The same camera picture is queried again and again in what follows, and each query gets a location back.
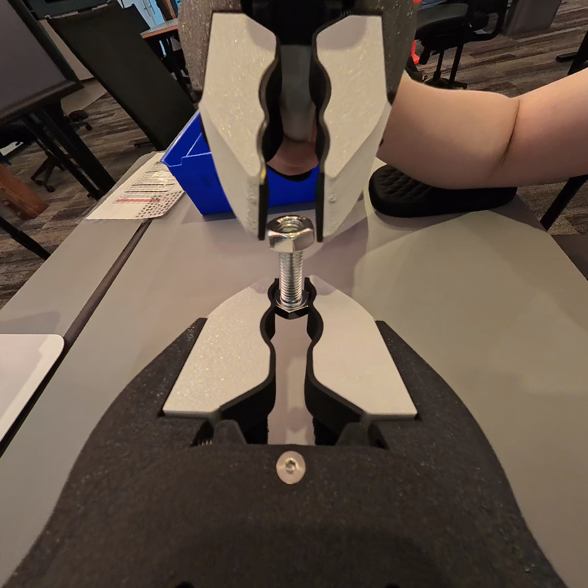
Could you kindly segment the black framed display board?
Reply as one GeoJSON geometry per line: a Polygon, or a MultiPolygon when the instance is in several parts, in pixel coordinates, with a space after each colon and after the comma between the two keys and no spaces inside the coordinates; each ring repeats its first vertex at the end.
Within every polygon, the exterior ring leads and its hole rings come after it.
{"type": "Polygon", "coordinates": [[[1,1],[1,124],[19,119],[38,143],[99,201],[115,181],[78,136],[62,99],[84,90],[23,1],[1,1]]]}

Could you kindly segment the black mesh office chair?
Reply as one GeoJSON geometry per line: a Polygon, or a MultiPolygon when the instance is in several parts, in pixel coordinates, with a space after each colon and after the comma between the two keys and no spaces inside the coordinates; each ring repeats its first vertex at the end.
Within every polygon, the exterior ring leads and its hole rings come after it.
{"type": "Polygon", "coordinates": [[[443,1],[423,7],[417,15],[415,41],[422,52],[418,65],[426,65],[437,55],[437,66],[425,84],[443,89],[467,89],[456,80],[463,48],[468,43],[493,40],[502,32],[509,1],[443,1]],[[455,49],[449,77],[442,77],[445,53],[455,49]]]}

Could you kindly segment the black panel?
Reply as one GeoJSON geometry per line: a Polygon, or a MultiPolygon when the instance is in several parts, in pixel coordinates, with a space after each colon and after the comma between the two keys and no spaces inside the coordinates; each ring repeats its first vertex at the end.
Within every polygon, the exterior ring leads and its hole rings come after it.
{"type": "Polygon", "coordinates": [[[194,104],[117,1],[48,18],[72,53],[165,151],[195,114],[194,104]]]}

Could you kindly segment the wooden post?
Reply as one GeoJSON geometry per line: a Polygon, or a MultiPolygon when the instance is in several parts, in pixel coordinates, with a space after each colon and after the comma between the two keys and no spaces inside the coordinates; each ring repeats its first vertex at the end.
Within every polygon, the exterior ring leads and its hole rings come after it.
{"type": "Polygon", "coordinates": [[[39,217],[48,203],[1,164],[1,205],[24,221],[39,217]]]}

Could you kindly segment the large steel bolt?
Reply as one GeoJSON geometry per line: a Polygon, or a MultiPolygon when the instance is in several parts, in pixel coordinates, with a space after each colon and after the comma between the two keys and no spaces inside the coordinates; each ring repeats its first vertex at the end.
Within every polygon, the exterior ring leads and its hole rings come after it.
{"type": "Polygon", "coordinates": [[[301,308],[303,290],[303,254],[315,242],[315,229],[308,217],[285,215],[267,225],[269,247],[279,259],[279,305],[287,311],[301,308]]]}

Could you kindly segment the blue plastic bin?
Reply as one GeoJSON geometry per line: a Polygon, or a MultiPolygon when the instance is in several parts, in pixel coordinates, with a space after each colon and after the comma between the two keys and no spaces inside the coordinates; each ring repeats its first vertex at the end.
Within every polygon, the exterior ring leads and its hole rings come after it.
{"type": "MultiPolygon", "coordinates": [[[[219,181],[210,148],[202,134],[199,111],[188,121],[161,161],[202,215],[232,211],[219,181]]],[[[269,207],[314,202],[318,175],[318,166],[296,178],[269,169],[269,207]]]]}

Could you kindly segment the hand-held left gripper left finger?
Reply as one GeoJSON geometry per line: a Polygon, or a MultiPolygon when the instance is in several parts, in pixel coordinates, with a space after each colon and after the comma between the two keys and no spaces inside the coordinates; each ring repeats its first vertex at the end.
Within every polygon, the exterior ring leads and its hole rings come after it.
{"type": "Polygon", "coordinates": [[[238,423],[248,443],[268,443],[276,400],[275,280],[239,291],[204,321],[163,405],[166,417],[238,423]]]}

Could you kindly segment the grey metal bin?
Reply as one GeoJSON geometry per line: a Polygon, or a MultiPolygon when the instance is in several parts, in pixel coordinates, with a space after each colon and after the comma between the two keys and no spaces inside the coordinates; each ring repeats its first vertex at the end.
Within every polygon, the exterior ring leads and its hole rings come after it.
{"type": "Polygon", "coordinates": [[[548,30],[562,1],[510,1],[504,36],[524,35],[548,30]]]}

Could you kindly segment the person's right forearm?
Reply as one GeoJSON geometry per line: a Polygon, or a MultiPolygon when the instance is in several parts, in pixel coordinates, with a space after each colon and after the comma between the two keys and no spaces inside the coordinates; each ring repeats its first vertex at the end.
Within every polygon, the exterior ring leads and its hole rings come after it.
{"type": "Polygon", "coordinates": [[[444,189],[525,187],[587,174],[587,70],[514,98],[404,73],[377,157],[444,189]]]}

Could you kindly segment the laminated printed instruction sheet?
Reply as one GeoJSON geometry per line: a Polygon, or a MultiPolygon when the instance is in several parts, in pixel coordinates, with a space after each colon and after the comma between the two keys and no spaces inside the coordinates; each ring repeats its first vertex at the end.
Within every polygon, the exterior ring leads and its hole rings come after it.
{"type": "Polygon", "coordinates": [[[151,156],[86,219],[145,221],[165,217],[185,191],[162,162],[162,157],[161,153],[151,156]]]}

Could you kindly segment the wooden top table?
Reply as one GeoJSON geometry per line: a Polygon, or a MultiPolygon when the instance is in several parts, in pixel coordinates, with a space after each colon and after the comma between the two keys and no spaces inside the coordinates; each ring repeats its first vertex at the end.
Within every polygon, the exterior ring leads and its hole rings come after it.
{"type": "Polygon", "coordinates": [[[179,40],[178,20],[173,19],[141,33],[143,40],[192,100],[192,86],[179,40]]]}

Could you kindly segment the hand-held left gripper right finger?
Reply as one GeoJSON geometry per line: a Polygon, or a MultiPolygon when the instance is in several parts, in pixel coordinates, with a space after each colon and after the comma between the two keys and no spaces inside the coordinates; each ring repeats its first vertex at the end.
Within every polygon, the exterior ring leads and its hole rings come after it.
{"type": "Polygon", "coordinates": [[[413,420],[417,409],[380,327],[357,301],[318,276],[309,295],[304,398],[316,445],[335,445],[344,428],[413,420]]]}

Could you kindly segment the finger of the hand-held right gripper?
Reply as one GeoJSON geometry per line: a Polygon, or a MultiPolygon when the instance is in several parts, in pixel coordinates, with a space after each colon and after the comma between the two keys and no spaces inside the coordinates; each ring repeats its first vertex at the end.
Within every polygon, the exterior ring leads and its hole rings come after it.
{"type": "Polygon", "coordinates": [[[269,185],[263,141],[267,90],[281,84],[275,34],[244,13],[212,15],[200,102],[216,172],[231,209],[248,234],[266,235],[269,185]]]}
{"type": "Polygon", "coordinates": [[[380,16],[352,15],[313,40],[318,67],[317,239],[334,236],[368,181],[391,110],[380,16]]]}

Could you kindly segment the person's right hand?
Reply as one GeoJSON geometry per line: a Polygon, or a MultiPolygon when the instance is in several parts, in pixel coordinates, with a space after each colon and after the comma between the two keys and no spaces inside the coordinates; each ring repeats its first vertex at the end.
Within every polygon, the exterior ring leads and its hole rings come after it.
{"type": "Polygon", "coordinates": [[[285,135],[274,157],[268,161],[271,169],[285,176],[302,175],[318,165],[314,139],[294,141],[285,135]]]}

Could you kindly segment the large steel nut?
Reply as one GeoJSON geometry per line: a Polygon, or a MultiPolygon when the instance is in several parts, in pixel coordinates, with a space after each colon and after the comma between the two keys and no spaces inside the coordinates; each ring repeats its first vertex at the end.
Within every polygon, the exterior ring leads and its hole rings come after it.
{"type": "Polygon", "coordinates": [[[281,300],[280,292],[276,290],[273,296],[273,309],[277,316],[287,320],[304,317],[307,315],[309,309],[308,293],[303,291],[300,302],[294,306],[288,306],[281,300]]]}

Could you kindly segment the wooden board document stand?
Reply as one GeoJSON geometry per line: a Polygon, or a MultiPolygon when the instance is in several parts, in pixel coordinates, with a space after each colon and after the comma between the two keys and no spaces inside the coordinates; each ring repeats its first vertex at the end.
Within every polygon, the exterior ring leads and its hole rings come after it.
{"type": "Polygon", "coordinates": [[[57,334],[1,334],[1,440],[64,349],[57,334]]]}

Work instructions -
Repeat the lines exactly as they stand, from the opening line of the data through the line with "Could you kindly segment the black mesh". Pictures stay out of the copy.

Expected answer -
The same camera picture is queried again and again in what follows, and each query gets a location back.
Could you kindly segment the black framed display board?
Reply as one GeoJSON geometry per line: a Polygon, or a MultiPolygon when the instance is in several parts, in pixel coordinates, with a space after each colon and after the comma between the two keys and no spaces inside the coordinates; each ring repeats its first vertex at the end.
Within every polygon, the exterior ring leads and its hole rings come after it.
{"type": "Polygon", "coordinates": [[[1,1],[1,124],[19,119],[38,143],[99,201],[115,181],[78,136],[62,99],[84,90],[23,1],[1,1]]]}

Could you kindly segment the black mesh office chair?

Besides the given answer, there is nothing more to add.